He had found the killer. Too late. But he had found her.
Myron tried to do something in the second of life he had left. A final gesture. A way of ending it all with resistance or bravery or something. But his body wouldn’t obey. His gaze locked on the gun, only the gun.
Time slowed down.
Then the rest happened all at once:
A male voice shouted, “No!”
Grace pulled the trigger.
A man’s hand landed on the barrel of the gun, the palm covering the muzzle.
The voice and the hand belonged to Jeremy.
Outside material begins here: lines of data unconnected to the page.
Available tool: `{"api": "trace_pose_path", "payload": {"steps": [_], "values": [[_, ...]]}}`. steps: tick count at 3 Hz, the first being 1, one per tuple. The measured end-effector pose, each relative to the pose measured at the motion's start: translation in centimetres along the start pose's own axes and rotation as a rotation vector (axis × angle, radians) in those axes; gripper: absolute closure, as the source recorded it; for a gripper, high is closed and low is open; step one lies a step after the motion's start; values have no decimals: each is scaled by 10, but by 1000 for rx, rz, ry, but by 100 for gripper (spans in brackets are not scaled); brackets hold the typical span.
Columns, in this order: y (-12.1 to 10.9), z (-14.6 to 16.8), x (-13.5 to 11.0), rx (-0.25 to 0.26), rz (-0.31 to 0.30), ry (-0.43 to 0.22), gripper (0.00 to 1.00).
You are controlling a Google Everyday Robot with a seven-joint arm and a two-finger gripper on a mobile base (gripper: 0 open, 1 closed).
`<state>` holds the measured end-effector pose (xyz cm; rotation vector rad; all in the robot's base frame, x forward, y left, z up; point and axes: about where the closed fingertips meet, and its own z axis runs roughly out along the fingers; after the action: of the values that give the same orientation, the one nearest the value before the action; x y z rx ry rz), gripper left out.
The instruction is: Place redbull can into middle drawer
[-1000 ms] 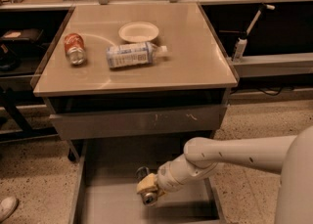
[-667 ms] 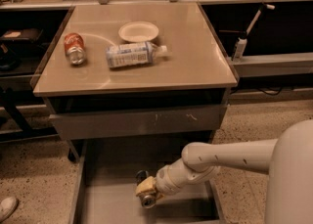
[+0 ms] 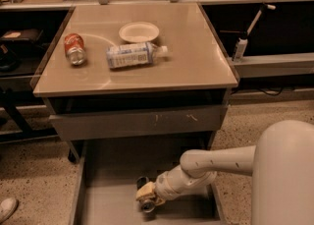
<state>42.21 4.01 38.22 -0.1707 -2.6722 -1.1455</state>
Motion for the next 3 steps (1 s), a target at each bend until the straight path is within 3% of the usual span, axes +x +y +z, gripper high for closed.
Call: {"api": "trace_pose_path", "payload": {"steps": [1, 3], "values": [[-10, 8, -5, -21, 25, 7, 100], [-10, 8, -5, -22, 26, 7, 58]]}}
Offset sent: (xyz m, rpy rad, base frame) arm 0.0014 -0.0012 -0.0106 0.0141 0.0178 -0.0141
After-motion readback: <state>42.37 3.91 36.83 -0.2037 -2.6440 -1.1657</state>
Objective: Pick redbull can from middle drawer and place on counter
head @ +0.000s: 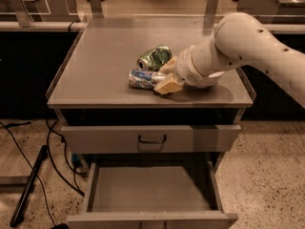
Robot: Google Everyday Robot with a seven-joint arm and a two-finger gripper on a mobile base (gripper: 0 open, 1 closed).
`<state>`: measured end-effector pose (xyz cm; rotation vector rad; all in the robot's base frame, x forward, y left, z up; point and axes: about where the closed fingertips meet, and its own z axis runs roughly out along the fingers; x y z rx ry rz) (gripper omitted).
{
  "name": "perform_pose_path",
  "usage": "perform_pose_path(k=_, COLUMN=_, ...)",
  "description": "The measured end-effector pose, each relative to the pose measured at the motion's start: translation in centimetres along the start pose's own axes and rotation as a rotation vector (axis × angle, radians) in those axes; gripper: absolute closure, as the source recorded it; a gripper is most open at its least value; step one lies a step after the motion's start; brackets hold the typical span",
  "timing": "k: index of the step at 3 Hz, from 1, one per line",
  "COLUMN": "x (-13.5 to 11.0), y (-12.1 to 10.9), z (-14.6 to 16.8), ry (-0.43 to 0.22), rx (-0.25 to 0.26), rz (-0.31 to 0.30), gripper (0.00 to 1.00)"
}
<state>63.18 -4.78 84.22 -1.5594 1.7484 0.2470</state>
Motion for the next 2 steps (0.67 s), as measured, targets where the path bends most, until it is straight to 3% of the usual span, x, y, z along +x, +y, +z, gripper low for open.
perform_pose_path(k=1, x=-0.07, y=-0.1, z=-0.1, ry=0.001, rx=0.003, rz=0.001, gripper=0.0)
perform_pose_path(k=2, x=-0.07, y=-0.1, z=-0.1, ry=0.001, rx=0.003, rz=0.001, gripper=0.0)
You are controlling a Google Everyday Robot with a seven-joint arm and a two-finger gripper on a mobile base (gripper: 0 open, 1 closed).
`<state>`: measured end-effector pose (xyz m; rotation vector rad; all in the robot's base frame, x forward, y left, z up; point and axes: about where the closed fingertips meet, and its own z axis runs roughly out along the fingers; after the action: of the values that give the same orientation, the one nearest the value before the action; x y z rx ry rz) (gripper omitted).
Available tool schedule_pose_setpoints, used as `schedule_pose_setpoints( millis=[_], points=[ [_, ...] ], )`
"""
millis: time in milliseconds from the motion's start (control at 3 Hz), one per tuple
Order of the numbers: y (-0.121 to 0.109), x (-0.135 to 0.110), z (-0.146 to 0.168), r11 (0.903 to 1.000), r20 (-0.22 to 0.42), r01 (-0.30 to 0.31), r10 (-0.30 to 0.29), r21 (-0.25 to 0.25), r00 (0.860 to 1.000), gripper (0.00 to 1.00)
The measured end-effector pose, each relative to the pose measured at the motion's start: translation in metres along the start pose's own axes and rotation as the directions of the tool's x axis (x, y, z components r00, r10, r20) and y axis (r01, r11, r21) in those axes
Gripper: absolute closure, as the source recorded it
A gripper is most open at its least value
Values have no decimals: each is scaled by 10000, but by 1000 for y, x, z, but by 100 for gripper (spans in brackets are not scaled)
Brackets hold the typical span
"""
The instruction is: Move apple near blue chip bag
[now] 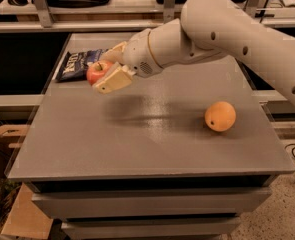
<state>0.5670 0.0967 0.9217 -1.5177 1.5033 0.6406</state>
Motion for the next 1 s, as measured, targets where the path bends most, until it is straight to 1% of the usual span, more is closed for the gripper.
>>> schedule_pose_setpoints(
  millis=[333,667,1000],
  points=[
    [-20,12,-6,9982,148,-55,46,604,9999,100],
    [-43,21,-1,9962,271,-86,63,863,9996,100],
    [-56,28,13,9972,360,-165,139,734,9993,100]
  ],
)
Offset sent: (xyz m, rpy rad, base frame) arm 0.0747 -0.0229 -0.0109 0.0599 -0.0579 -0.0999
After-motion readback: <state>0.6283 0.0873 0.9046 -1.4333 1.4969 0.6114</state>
Myron wanted to wave him away, to tell his son that it was too late, to let go of the gun and move to safety.
The gun fired.
Myron heard Jeremy scream in pain.
No...
Myron wanted to cry out, wanted to help, wanted to do anything.
He couldn’t move. He felt cold, frozen. The high-pitched whirring became a death hum in his head.
Grace aimed her gun again. But not at Myron.
At Jeremy.
No...
Two shots rang out. The bullets didn’t hit Myron. They didn’t hit Jeremy either.
They hit Grace.
She pirouetted to her left, held herself up for a moment, and then went down like a marionette with her strings cut. And when she did go down, Myron could see someone standing on the other side of the “Imagine” mosaic.
Greg Downing.
He stood with a stunned look on his face, still pointing the gun at the spot where Grace had been standing.
Myron couldn’t hang on any longer. He felt his hands slide down whatever internal rope he’d been gripping. His eyes rolled back into his head.
“Myron?”
It was Win.
“I’m here,” Win said, and Myron could hear the unfamiliar panic in his friend’s voice. “Hold on, Myron. Stay with me.”
But Myron couldn’t.
“Myron? Myron, stay with me.”
He wanted to listen. He really did. But he was plunging into that humming void now, and there was only blackness.
Chapter Forty-Four
Myron?” I say again, hearing the alien pleading in my tone. “Myron, stay with me.”
But he isn’t. I can see that now. His skin is gray, his lips already blue. Blood bubbles up and pours freely from his neck. I clamp my hand over the spot, apply pressure. I turn to a man who is standing next to me, filming this.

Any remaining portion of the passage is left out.